This data is already prepped with the repeated dummy variables for different categories. It is over 5 million observations, but a simple way to work with this data is to use a groupby and create a weight variable:

group_vars = list(ndum)
ndum['weight'] = 1
ndum_agg = ndum.groupby(group_vars, as_index=False).sum() # sums the weight variable

print(ndum.shape)
print(ndum_agg.shape)

So you can see we went from over 5 million observations to only a few over 7000.

A few notes here. One, if querying the data from a DB, it may be better to do the counts on the DB side and only load in the tinier data into memory, e.g. SELECT COUNT(ID) AS weight, A1,A2... FROM Table GROUP BY A1,A2,.....

Second, I do not have any missing data here, but pandas groupby will by default drop missing rows. So you may want to do something like data.fillna(-1).groupby, or the option to not drop NA values.

Now, lets go onto to fitting a model. Here I am using logit regression, as it is easier to compare the inputs for the weighted/non-weighted model, but you can do this for whatever machine learning model you want. I am predicting the probability an officer is assaulted.

logit_mod = LogisticRegression(penalty='none', solver='newton-cg')
y_var = 'ass_LEO_Assault'
x_vars = group_vars.copy() #[0:7]
x_vars.remove(y_var)

# Takes a few minutes on my machine!
logit_mod.fit(ndum[x_vars],ndum[y_var])

# Coefficients for the model
bigres = nice_coef(logit_mod,x_vars)
bigres

I was not sure if my computer would actually fit this model without running out of memory.

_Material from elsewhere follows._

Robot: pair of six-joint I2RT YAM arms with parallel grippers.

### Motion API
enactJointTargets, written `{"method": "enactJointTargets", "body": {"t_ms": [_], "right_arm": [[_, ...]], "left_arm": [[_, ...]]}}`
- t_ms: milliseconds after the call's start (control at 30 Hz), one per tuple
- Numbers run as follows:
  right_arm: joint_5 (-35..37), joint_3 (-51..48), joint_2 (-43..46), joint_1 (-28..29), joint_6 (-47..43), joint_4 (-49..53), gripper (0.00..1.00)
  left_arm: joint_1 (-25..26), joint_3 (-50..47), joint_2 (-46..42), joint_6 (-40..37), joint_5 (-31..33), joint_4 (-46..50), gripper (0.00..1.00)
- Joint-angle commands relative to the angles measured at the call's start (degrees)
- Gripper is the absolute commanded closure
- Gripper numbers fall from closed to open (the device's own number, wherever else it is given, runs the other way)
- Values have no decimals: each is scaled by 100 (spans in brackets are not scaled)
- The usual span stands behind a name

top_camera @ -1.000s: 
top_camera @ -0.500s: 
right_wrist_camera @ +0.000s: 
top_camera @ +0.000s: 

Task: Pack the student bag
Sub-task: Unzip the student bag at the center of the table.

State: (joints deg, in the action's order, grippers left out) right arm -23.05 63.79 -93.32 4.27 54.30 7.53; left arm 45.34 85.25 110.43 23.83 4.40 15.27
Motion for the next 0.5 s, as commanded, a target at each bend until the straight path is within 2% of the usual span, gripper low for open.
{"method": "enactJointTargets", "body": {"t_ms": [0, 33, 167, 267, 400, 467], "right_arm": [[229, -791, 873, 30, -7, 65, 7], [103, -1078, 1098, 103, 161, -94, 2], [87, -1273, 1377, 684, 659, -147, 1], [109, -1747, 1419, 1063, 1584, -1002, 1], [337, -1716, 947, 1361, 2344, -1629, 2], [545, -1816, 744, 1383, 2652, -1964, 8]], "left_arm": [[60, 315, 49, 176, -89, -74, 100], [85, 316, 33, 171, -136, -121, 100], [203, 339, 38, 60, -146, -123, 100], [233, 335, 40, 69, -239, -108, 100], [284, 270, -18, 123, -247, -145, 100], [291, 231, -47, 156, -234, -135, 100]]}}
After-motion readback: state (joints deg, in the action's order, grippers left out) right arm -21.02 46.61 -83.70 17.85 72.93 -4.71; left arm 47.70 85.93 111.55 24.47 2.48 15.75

But it did crunch it out in a few minutes. Now lets look at the results when we estimate the model with the weighted data. In all the sklearn models you can just pass in a sample_weight into the fit function.

logit_mod.fit(ndum_agg[x_vars],ndum_agg[y_var],sample_weight=ndum_agg['weight'])

weight_res = nice_coef(logit_mod,x_vars)
weight_res

You can see that these are basically the same model predictions. For a few of the coefficients you can find discrepancies starting at the second decimal, but the majority are within floating point errors.

bigres['Coef'] - weight_res['Coef']

This was fit instantly instead of waiting several minutes. For more intense ML models (like random forests), this can dramatically improve the time it takes to fit models.

If you are interested in doing a train/test split, this is quite easy with the weights as well. Basically you just need to allocate some of the weight to the train and some to the test. Here I show how to do that using a binomial random variable. Then you feed the train weights to the fit function:

train_prop = 0.5
train_weight = binom.rvs(ndum_agg['weight'].astype(int), train_prop, random_state=10)
test_weight = ndum_agg['weight'] - train_weight

logit_mod.fit(ndum_agg[x_vars],ndum_agg[y_var],sample_weight=train_weight)

And in sklearn pretty much all of the evaluation functions also take a sample weight function.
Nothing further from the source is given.